They began the year on the 8th kalends of January [25 December], when we celebrate the birth of the Lord. That very night, which we hold so sacred, they used to call by the heathen word Modranecht, that is, "mother's night", because (we suspect) of the ceremonies they enacted all that night.

Whenever it was a common year, they gave three lunar months to each season. When a year with an embolismic month occurred (that is, one with 13 lunar months – instead of the usual 12) they assigned the extra month to summer, so that three months together bore the name "Litha"; hence they called [the embolismic] year "Thrilithi". It had four summer months, with the usual three for the other seasons.

But originally, they divided the year as a whole into two seasons: summer and winter. They assigned the six months in which the days are longer than the nights to summer, and the other six to winter. Hence they called the month in which the winter season began "Winterfilleth", a name made up from "winter" and "full moon", because winter began on the full Moon of that month.

Nor is it irrelevant if we take the trouble to translate the names of the other months:

1. The [two] months of Giuli derive their name from the day when the Sun turns back [and begins] to increase, because one of [these months] precedes [this day] and the other follows.
2. Solmonath can be called "month of cakes", which they offered to their gods in that month.
3. Hrethmonath is named for their goddess Hretha, to whom they sacrificed at this time.
4. Eosturmonath has a name which is now translated "Paschal month", and which was once called after a goddess of theirs named Eostre, in whose honour feasts were celebrated in that month. Now they designate that Paschal season by her name, calling the joys of the new rite by the time-honoured name of the old observance.
5. Thrimilchi was so called because in that month the cattle were milked three times a day; such at one time, was the fertility of Britain or Germany, from whence the English nation came to Britain.
6. Litha means "gentle" or "navigable", because in both these months the calm breezes are gentle, and they were wont to sail upon the smooth sea.
7. Weodmonath means "month of tares (weeds)", for they are very plentiful then.
8. Helegmonath means "month of sacred rites".
9. Winterfilleth can be called by the invented composite name "winter-full".
10. Blodmonath is "month of immolations", for then the cattle which were to be slaughtered were consecrated to their gods.
Good Jesu, thanks be to thee, who hast turned us away from these vanities and given us [grace] to offer to thee the sacrifice of praise."

====Other====
Charlemagne (r. 768–814) recorded agricultural Old High German names for the Julian months. (Note: From Ch. 29, Vita Karoli Magni
 Mensibus etiam iuxta propriam linguam vocabula imposuit, cum ante id temporis apud Francos partim latine partim barbaris nominibus pronunciarentur.

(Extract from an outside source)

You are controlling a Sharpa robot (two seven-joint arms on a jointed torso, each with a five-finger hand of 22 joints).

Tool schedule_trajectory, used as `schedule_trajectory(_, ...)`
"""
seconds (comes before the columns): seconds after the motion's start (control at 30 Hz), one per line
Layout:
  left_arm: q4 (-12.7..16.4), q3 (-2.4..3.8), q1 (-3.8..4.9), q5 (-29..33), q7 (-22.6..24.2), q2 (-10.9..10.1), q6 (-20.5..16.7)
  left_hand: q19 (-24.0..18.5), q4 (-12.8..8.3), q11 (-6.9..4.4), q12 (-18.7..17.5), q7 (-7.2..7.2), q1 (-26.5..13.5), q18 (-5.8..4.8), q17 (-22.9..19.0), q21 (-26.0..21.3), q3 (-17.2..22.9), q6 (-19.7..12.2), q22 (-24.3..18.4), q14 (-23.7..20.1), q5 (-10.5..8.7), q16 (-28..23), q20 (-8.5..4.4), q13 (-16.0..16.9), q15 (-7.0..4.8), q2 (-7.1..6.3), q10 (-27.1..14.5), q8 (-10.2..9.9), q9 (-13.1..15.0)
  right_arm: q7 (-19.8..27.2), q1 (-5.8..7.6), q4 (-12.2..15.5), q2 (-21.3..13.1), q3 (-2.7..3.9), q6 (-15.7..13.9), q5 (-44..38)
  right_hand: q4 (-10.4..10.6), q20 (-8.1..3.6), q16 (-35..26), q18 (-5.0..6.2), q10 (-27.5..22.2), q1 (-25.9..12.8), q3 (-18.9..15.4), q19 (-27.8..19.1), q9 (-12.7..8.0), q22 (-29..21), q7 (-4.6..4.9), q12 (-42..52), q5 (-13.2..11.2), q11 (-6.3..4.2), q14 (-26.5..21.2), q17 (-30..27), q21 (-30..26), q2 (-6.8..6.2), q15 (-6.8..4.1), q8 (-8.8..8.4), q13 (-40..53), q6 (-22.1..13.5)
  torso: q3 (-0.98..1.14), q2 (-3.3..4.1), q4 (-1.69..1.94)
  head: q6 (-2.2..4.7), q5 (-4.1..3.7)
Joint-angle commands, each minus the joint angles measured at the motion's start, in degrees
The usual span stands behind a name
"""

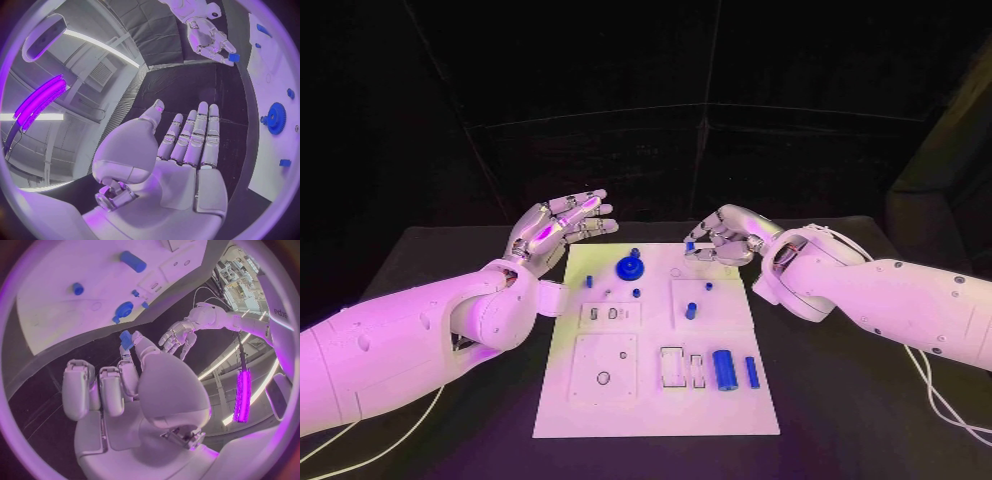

 [For months he also imposed terms according to his own language, since before that time among the Franks they were pronounced partly in Latin and partly by barbarian names.])
These month- and seasonal-names remained in use, with regional variants and innovations, until the end of the Middle Ages across German-speaking Europe, and they persisted in popular or dialectal use into the 19th century. (Note: The format and meanings of the Carolingian month names probably also influenced d'Eglantine when he assigned names to the months in the French Republican Calendar.)

The only agreement between the Old English and the Old High German (Carolingian) month names is the naming of April as "Easter month". Both traditions have a "holy month"; however, it is the name of September in the Old English system and of December in the Old High German one.

A separate tradition of month names developed in 10th century Iceland, see #Icelandic calendar.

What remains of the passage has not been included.